Biodivers Data J. 2018 Nov 7:(6):e28073. doi: 10.3897/BDJ.6.e28073. eCollection 2018.

Abstract

This paper discusses the process of retrieval and updating legacy data to allow on-line discovery and delivery. There are many pitfalls of institutional and non-institutional ecological data conservation over the long term. Interruptions to custodianship, old media, lost knowledge and the continuous evolution of species names makes resurrection of old data challenging. We caution against technological arrogance and emphasise the importance of international standards. We use a case study of a compiled set of continent-wide vegetation survey data for which, although the analyses had been published, the raw data had not. In the original study, publications containing plot data collected from the 1880s onwards had been collected, interpreted, digitised and integrated for the classification of vegetation and analysis of its conservation status across Australia. These compiled data are an extremely valuable national collection that demanded publishing in open, readily accessible online repositories, such as the Terrestrial Ecosystem Research Network (http://www.tern.org.au) and the Atlas of Living Australia (ALA: http://www.ala.org.au), the Australian node of the Global Biodiversity Information Facility (GBIF: http://www.gbif.org).
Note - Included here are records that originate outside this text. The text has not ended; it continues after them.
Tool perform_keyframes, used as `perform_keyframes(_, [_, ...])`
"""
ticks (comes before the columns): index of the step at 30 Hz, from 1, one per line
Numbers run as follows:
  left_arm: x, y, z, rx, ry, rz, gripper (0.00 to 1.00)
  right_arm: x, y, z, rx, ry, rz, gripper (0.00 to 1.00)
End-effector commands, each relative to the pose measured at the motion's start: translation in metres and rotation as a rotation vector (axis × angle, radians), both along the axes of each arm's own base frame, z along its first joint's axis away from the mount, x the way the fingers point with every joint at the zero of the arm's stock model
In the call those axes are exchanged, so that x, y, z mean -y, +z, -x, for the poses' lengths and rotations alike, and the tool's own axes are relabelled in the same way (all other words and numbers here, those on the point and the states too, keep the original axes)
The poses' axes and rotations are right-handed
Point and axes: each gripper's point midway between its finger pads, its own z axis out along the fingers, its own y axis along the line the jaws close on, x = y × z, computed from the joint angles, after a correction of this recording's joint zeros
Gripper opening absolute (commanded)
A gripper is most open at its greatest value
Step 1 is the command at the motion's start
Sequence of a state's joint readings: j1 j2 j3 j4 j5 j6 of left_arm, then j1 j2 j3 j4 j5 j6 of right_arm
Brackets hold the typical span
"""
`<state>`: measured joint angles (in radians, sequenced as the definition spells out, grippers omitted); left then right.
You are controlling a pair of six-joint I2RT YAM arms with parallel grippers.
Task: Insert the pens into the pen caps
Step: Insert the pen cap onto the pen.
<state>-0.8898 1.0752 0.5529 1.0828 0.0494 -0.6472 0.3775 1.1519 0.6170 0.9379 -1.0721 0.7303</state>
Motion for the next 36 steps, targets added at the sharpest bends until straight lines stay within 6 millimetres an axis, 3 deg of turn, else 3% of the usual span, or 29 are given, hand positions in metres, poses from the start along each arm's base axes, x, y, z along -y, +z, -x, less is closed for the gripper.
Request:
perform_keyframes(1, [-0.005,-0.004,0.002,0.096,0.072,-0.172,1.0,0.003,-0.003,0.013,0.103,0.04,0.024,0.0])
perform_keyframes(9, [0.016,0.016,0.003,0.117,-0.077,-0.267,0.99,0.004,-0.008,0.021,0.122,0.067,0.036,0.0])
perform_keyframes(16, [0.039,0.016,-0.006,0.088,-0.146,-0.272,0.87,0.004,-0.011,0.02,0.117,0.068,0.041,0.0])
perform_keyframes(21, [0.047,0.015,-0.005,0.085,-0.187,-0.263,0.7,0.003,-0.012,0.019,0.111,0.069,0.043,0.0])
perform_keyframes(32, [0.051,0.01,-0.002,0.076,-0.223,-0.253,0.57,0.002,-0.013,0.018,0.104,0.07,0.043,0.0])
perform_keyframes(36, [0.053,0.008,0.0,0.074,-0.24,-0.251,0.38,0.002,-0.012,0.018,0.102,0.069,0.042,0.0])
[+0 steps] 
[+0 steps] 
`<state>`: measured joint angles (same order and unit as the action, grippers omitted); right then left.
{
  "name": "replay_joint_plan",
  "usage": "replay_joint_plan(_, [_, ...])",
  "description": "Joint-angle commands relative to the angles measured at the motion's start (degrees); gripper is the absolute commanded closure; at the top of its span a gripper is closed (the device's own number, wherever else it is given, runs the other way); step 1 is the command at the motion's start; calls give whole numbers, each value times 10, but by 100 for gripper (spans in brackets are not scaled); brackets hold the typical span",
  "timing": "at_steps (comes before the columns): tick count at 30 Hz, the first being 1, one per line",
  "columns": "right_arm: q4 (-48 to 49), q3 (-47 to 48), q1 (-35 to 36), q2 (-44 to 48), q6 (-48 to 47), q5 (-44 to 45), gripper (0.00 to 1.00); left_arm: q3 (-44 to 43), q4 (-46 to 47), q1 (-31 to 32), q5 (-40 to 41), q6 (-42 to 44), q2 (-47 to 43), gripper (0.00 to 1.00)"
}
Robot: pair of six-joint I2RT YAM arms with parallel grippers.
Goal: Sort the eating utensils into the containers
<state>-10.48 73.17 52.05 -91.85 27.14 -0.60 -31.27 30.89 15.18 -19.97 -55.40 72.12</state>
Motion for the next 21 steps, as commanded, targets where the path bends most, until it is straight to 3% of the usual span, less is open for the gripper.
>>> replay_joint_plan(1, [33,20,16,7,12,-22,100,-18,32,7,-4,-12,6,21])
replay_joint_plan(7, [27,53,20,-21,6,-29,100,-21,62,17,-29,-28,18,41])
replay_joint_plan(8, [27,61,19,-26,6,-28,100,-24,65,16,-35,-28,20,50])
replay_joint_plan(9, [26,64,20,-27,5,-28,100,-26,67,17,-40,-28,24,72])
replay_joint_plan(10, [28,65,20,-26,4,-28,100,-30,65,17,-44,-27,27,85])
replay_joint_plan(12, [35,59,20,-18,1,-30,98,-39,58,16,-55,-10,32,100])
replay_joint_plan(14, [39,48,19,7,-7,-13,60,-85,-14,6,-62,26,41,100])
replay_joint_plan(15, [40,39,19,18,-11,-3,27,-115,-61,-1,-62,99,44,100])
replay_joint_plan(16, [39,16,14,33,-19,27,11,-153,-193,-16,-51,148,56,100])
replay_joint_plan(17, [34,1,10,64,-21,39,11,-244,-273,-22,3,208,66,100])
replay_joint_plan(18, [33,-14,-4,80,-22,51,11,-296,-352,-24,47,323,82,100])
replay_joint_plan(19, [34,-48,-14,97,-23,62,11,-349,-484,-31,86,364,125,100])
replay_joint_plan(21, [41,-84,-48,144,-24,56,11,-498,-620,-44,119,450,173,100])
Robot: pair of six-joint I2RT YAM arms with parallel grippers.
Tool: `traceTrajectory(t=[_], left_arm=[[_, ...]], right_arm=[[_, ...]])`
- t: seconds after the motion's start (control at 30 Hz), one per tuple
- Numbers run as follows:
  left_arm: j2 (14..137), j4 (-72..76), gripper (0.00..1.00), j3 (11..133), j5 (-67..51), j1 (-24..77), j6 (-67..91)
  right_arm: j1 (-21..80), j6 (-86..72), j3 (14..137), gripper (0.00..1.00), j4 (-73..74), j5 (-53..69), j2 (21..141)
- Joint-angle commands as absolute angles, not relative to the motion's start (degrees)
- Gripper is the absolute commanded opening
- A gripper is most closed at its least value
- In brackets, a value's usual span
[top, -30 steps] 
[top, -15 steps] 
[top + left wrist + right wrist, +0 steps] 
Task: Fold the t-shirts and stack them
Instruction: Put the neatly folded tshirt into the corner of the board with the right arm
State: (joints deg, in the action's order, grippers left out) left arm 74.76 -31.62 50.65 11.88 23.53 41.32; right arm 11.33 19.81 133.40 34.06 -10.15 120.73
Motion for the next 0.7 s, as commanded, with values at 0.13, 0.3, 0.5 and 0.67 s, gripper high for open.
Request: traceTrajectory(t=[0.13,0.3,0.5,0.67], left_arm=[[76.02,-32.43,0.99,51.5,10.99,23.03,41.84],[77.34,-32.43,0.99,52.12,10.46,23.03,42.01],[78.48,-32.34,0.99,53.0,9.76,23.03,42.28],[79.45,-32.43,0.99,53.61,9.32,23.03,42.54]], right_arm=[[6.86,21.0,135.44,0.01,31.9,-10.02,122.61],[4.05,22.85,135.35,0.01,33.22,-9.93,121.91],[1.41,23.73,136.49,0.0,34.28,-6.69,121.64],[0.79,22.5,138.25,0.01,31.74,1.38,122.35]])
It is hoped that the lessons learnt from this project may trigger a sober review of the value of endangered data, the cost of retrieval and the importance of suitable and timely archiving through the vicissitudes of technological change, so the initial unique collection investment enables multiple re-use in perpetuity.

Keywords: data conservation; data curation; data retrieval; legacy data; long-term data accessibility.